Fig. 1. Schematic illustrations of LIPSS formation, localized electric field induced enhancement in reagent concentration and experimental results of decrease in electrical energy. Schematic of LIPSS formation (a) surface plasmon polariton (SPP) generation and propagation parallel to the surface, (b) interference between the incident light wave and SPP wave to modulate the light intensity, and (c) imprinting of the interference pattern through selective ablation of material. (d) Schematic of the Gouy-Chapman-Stern electrical double layer model to represent mechanism behind localized electric field induced enhancement in the reagent concentration, and (e) experimental results showing percentage decrease in the required electrical potential to generate 10 mA/cm² of current density using the LIPSS patterned electrodes in different electrolytes (i.e., alkaline, seawater (SW) neutral, acidic solutions).

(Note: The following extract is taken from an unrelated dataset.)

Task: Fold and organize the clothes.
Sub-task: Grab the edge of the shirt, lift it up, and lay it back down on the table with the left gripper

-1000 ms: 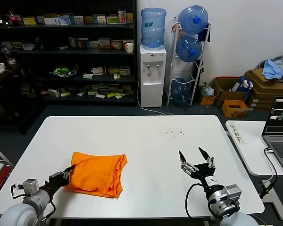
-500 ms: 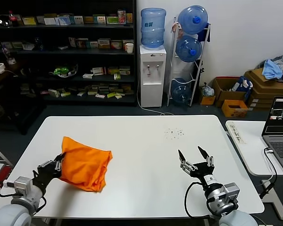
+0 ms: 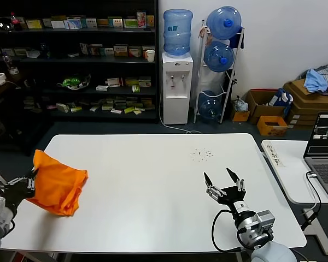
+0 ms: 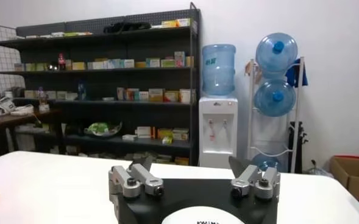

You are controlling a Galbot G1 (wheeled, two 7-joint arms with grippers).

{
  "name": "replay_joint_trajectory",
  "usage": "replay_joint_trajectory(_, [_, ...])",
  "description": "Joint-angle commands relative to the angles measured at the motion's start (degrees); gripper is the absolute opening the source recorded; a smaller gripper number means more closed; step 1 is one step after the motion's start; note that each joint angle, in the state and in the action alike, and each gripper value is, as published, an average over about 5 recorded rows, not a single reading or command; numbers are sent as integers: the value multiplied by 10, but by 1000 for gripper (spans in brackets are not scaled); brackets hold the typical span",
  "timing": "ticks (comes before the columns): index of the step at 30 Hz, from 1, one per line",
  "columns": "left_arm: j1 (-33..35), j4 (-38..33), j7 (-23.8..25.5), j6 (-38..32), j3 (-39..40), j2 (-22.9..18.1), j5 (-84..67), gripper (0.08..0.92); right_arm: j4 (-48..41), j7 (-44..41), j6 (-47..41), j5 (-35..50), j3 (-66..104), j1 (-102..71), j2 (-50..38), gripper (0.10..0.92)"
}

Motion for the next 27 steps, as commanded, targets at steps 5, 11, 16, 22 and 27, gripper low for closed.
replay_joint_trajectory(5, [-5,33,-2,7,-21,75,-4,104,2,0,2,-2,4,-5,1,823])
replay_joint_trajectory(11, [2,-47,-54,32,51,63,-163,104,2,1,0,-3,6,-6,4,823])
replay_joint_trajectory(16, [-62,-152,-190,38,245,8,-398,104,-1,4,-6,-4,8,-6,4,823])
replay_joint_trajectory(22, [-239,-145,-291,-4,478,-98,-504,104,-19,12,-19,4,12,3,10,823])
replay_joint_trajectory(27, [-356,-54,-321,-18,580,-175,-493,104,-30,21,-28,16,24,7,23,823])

Fig. 2. Finite Element Model (FEM) simulation for the spatial distribution of the electric fields around the ridges and grooves of –1 V biased LIPSS patterns. Electric field mapping without considering nanoparticles on the ridges and grooves with geometric parameters (a) g:180 nm, r:150 nm, and h: 240 nm, and (b) g: 100 nm, r: 240 nm and h: 125 nm, and (c) with the addition of 5 nm nanoparticles at the ridge. Electric field intensity along the (d) horizontal and (e) vertical dotted lines, shown in (a), for LIPSSs patterns of different geometric parameters without nanoparticles, inset of (e) showing the variation in the electric field intensity with respect to dimension of ridges and groove. (f) Spatial variation in the electric field intensity along the horizontal dotted line for the LIPSS pattern shown in (a) with the addition of spherical nanoparticles of different sizes.

Fig. 3. The surface morphology and topography of LIPSS patterned electrodes. The SEM images of LIPSS patterned Ni foam (LPNF) electrode using (a) 236, (b) 460, (c) 600, and (d)700 μJ/pulse of femtosecond laser pulse energy having 1 kHz repetition rate. The focused laser beam was scanned on the Ni foam target with the scanning speed of 1 mm/s.

Fig. 4. Demonstration of LEFIRC effect induced reduction in the overpotential for electrochemical hydrogen generation when the LIPSS patterned electrode is directly used as electrocatalyst. HER performance of BNF and different LPNF electrodes with Pt/C electrode as a reference in 1.0 M KOH solution at room temperature: (a) the LSV curves and corresponding, (b) Tafel slopes, and (c) Nyquist plots. (d) The LSV curves before (solid black) and after (dotted red) 2000 CV cycles. (e) The FEM simulation for the distribution of electric field intensity along the horizontal line for the different LIPSS patterns without considering the effects of nanoparticles. (f) Comparison of electric field localization at the ridges of LPNF- 600 and LPNF-700 electrodes with the addition of NPs of average sizes 15 nm, and 40 nm respectively. Inset (corresponding 2D mapping of electric field localization).

Fig. 5. LSV curves and chronopotentiometry (CP) test for BNF and LPNF sample in (a) seawater solution, (b) CP test in seawater, (c) 0.5 M H₂SO₄, and (d) deionized water.

Fig. 6. Demonstration of LEFIRC effect induced reduction in the electrochemical fuel generation potential when the LPNF-600 sample is used as a cathode or an anode substrate to support Pt/C or RuO₂ electrocatalyst. (a–d) HER and (e–h) OER measurements for Pt/C and RuO₂ inks loaded on BNF and LPNF-600 substrates in 1.0 M KOH solution at room temperature.

Fig. 7. Demonstration of LEFIRC effect induced reduction in the overall water splitting potential when the LIPSS patterned electrodes are used as an anode and a cathode. (a, b) The LPNF surfaces are directly used as electrocatalysts for an anode and a cathode (a) the LSV curves for overall water splitting from different combinations of LPNF and BNF electrodes, and (b) corresponding chronopotentiometry Chronopotentiometrycurves for 24 hours. (c, d) A pair of LPNF-600 surfaces are used as substrates to support Pt/C and RuO₂ electrocatalysts to make cathode and anode, respectively of the cell along with a similar cell made with the BNF substrates for comparison (c) the LSV curves for overall water splitting and (d) corresponding chronopotentiometry curves for 24 hours.

Fig. 8. (a) X-ray photoelectron spectra (XPS). (b) SEM images. (c) ECSA normalized atomic concentration of K⁺ ions at the surface of –1 V (vs. RHE) biased LPNF electrodes in 1.0 M KOH solution.